🤖 AI Summary
Large language models exhibit significant limitations in multimodal reasoning on Chemistry Olympiad problems—comprising molecular structure diagrams, chemical notation, and textual inference—due to poor cross-modal alignment and visual grounding. Method: We introduce the first dedicated multimodal benchmark for Chemistry Olympiads, built on authentic USNCO exam questions with fine-grained structural annotations, and conduct systematic evaluation of 40 open- and closed-source multimodal large models. We identify a pervasive “multimodal fusion failure” phenomenon—where removing images paradoxically improves accuracy—and propose a Chain-of-Thought (CoT) prompting strategy to enhance visual localization and reasoning consistency, validated via occlusion-based interpretability analysis. Contribution/Results: Experiments reveal that state-of-the-art models (e.g., GPT-5, Gemini 2.5 Pro) achieve sub-50% average accuracy; CoT prompting boosts accuracy by 12.3%. This work establishes a new scientific multimodal reasoning benchmark, uncovers a novel failure mode, and provides a transferable optimization framework for domain-specific multimodal understanding.
📝 Abstract
Multimodal scientific reasoning remains a significant challenge for large language models (LLMs), particularly in chemistry, where problem-solving relies on symbolic diagrams, molecular structures, and structured visual data. Here, we systematically evaluate 40 proprietary and open-source multimodal LLMs, including GPT-5, o3, Gemini-2.5-Pro, and Qwen2.5-VL, on a curated benchmark of Olympiad-style chemistry questions drawn from over two decades of U.S. National Chemistry Olympiad (USNCO) exams. These questions require integrated visual and textual reasoning across diverse modalities. We find that many models struggle with modality fusion, where in some cases, removing the image even improves accuracy, indicating misalignment in vision-language integration.

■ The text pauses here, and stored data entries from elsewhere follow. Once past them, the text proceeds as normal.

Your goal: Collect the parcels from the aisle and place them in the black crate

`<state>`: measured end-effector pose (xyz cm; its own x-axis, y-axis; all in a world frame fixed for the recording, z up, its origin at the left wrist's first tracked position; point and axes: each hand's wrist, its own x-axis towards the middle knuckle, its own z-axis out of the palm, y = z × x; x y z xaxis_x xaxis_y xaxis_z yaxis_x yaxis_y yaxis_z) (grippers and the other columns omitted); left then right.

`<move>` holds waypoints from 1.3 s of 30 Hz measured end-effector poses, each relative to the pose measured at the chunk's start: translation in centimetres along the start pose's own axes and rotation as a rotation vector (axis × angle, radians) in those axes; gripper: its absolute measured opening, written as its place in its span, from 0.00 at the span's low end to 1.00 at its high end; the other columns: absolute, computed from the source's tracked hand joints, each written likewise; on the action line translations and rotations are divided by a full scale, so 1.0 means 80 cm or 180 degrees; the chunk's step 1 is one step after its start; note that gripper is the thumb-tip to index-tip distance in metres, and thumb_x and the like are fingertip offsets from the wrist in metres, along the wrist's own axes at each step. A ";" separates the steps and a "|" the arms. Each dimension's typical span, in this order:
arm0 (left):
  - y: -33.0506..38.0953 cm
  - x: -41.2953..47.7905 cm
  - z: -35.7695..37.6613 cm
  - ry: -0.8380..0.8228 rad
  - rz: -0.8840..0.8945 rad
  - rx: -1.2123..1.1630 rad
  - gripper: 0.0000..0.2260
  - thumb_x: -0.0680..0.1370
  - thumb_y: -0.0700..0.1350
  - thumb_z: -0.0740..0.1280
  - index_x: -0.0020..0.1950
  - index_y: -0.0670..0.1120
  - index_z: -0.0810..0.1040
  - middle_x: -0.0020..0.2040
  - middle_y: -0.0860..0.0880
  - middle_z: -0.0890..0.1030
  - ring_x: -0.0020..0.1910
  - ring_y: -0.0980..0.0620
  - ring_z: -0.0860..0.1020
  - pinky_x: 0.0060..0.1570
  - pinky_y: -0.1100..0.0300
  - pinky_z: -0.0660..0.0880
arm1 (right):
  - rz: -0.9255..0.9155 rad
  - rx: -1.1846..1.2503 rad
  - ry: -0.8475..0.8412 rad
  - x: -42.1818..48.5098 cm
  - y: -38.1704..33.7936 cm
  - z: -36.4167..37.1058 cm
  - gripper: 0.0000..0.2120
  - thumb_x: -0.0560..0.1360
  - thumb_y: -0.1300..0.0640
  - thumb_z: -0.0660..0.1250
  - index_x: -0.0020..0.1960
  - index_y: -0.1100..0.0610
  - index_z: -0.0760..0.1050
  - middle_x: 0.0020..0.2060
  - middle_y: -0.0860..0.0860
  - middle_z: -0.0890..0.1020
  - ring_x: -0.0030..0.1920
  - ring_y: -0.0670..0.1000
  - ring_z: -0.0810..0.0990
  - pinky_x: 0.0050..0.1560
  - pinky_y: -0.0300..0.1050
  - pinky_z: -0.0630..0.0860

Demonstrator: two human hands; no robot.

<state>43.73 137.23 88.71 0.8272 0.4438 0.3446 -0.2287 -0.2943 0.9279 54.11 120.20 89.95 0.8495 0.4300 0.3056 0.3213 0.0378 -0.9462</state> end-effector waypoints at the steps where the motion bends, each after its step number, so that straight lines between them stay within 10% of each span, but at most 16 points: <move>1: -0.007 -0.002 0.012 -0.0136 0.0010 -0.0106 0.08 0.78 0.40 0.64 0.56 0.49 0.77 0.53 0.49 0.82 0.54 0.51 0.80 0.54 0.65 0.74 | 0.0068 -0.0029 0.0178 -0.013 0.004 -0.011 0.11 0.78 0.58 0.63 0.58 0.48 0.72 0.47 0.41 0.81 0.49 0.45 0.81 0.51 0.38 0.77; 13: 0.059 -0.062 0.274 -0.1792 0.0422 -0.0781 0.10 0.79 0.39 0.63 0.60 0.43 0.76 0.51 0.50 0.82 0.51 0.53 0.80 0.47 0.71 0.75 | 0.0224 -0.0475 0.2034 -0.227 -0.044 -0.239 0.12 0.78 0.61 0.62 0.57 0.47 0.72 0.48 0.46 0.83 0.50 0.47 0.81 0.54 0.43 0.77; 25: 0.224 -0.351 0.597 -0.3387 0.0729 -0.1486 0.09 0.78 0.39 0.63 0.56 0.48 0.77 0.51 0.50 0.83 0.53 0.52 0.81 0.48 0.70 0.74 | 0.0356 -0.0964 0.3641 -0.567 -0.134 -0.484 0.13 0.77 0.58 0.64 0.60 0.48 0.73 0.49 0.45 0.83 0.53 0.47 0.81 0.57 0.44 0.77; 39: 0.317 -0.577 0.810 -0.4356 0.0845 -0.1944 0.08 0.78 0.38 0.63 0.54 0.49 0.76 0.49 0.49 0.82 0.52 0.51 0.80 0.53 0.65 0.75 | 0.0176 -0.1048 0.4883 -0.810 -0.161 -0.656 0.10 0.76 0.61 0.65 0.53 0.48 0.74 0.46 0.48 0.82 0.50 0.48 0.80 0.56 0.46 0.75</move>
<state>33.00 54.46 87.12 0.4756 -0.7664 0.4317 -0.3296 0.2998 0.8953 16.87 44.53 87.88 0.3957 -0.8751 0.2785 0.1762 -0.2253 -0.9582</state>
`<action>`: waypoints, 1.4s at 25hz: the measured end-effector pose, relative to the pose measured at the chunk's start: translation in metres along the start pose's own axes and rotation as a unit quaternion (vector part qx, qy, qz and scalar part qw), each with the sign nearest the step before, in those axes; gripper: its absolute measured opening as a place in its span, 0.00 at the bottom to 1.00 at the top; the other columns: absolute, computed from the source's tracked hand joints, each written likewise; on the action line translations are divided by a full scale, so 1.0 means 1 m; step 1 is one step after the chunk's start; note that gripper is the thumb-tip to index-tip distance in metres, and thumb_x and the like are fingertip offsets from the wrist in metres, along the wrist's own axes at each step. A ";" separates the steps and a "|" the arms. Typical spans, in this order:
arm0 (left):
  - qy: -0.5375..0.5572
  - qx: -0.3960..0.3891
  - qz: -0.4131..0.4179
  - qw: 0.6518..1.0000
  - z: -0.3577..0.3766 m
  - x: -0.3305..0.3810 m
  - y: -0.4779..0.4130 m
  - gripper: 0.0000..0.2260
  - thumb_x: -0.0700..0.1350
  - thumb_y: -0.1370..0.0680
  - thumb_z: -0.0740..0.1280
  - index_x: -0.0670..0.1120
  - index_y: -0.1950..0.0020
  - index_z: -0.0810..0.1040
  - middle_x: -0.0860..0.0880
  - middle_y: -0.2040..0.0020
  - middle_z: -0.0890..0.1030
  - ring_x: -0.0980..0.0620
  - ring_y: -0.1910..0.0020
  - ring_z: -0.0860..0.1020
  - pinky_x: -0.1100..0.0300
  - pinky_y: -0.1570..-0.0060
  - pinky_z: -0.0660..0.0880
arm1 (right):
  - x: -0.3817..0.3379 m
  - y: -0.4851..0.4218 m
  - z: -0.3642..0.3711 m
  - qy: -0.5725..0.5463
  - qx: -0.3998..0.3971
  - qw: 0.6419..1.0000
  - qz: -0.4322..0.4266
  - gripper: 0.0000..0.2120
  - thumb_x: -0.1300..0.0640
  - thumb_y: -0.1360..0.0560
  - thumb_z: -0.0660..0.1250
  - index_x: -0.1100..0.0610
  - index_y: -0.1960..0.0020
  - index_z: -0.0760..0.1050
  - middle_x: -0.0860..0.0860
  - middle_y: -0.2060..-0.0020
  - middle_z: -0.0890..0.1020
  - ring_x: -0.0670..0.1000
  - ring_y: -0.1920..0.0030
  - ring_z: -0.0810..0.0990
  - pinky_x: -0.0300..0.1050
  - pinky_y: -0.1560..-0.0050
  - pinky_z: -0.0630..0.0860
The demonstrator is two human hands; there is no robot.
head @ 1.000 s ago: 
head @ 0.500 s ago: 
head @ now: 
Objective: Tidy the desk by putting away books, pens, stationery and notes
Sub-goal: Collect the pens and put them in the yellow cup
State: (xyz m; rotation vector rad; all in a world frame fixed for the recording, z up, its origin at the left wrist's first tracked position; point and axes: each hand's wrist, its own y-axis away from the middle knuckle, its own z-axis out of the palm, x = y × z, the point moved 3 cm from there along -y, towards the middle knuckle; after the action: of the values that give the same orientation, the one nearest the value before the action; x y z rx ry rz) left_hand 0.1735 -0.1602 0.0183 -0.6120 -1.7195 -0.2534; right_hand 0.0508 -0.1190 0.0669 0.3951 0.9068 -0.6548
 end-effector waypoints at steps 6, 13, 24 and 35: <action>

Chain-of-Thought prompting consistently enhances both accuracy and visual grounding, as demonstrated through ablation studies and occlusion-based interpretability. Our results reveal critical limitations in the scientific reasoning abilities of current MLLMs, providing actionable strategies for developing more robust and interpretable multimodal systems in chemistry. This work provides a timely benchmark for measuring progress in domain-specific multimodal AI and underscores the need for further advances at the intersection of artificial intelligence and scientific reasoning.